Work request →
Every line in the data below that includes "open" belongs in the answer, copied as it stands.

++++ Recorded data

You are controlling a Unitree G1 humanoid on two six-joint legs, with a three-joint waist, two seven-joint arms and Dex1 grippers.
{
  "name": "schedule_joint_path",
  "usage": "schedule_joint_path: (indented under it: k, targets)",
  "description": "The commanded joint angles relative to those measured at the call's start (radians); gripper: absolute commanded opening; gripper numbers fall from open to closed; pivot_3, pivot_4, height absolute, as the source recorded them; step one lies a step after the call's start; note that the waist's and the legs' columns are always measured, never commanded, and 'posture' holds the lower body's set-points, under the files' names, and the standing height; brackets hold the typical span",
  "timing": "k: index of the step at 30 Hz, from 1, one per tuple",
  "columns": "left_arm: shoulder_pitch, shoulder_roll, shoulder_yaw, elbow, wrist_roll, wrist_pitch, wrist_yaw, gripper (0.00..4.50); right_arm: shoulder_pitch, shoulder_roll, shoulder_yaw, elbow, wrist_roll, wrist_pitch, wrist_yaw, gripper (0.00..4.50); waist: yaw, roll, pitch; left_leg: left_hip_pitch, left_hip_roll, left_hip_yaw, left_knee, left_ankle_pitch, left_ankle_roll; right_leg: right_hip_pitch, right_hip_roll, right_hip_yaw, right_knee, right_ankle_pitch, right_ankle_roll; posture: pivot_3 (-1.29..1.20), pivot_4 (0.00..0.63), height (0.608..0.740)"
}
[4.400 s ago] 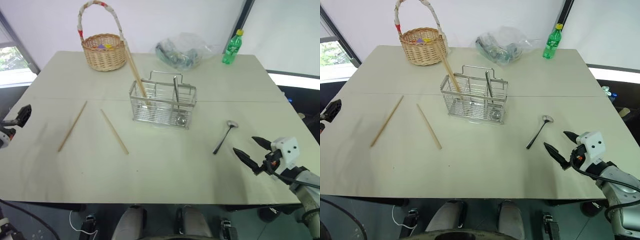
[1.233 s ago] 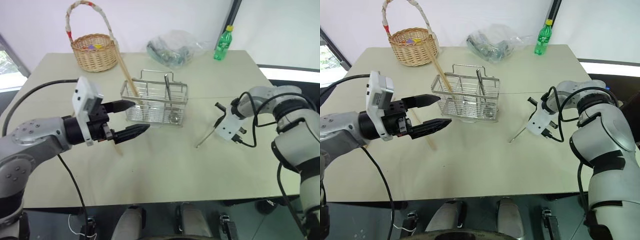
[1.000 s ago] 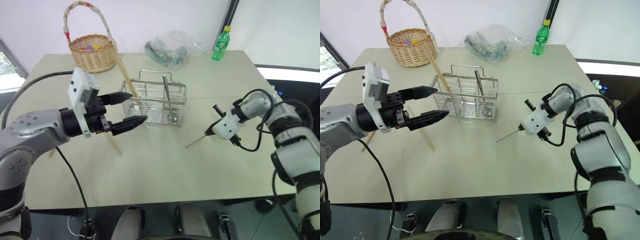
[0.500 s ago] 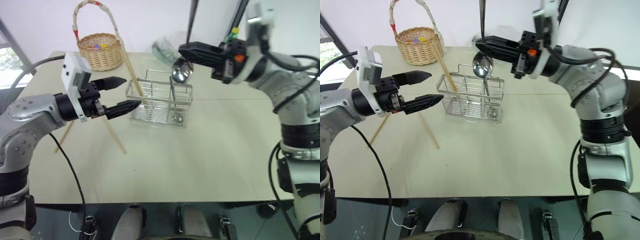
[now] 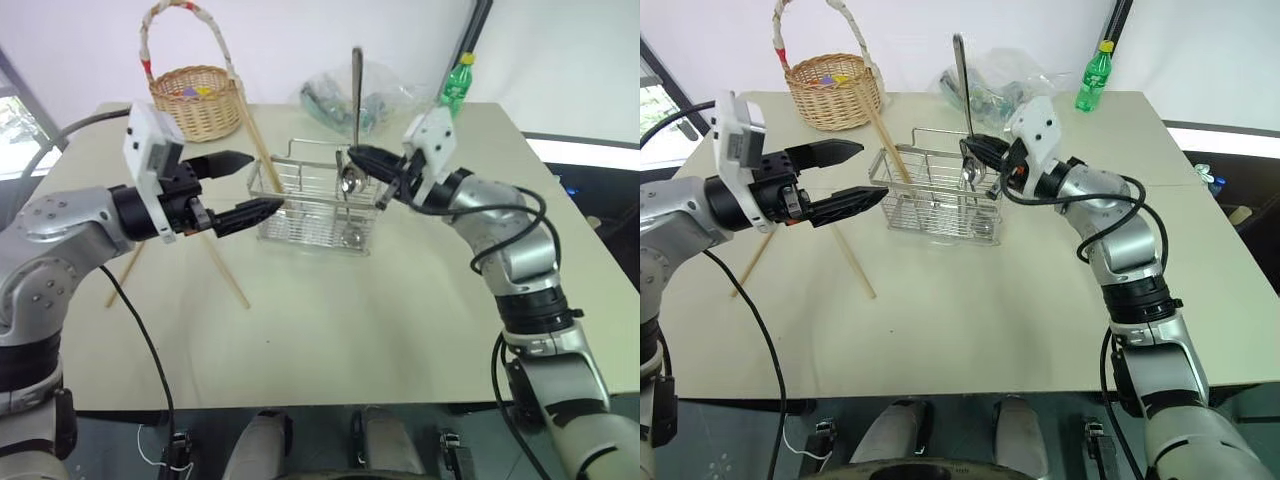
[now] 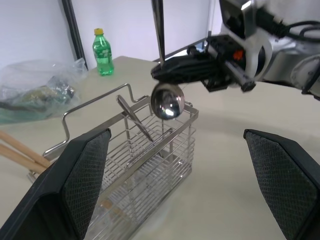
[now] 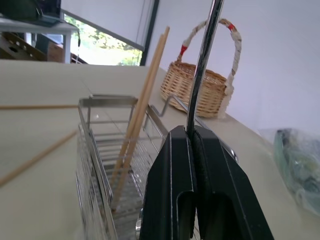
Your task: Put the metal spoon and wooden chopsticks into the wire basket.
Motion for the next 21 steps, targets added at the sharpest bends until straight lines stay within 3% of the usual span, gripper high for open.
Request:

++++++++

Result for this task →
  "description": "The commanded joint angles relative to those measured at the call's start (radians); gripper: absolute commanded opening; gripper numbers fall from open to closed; pivot_3, pivot_4, height absolute, as the source recorded them; step one lies a step after the call's start; note that the waist's and the legs' columns are always measured, never commanded, and 'posture' holds the lower body's set-points, under the files' names, and the standing height; brackets hold the typical span",
Motion for the next 21 steps, targets added at the sharpest bends until straight lines stay within 3% of the usual span, gripper high for open.

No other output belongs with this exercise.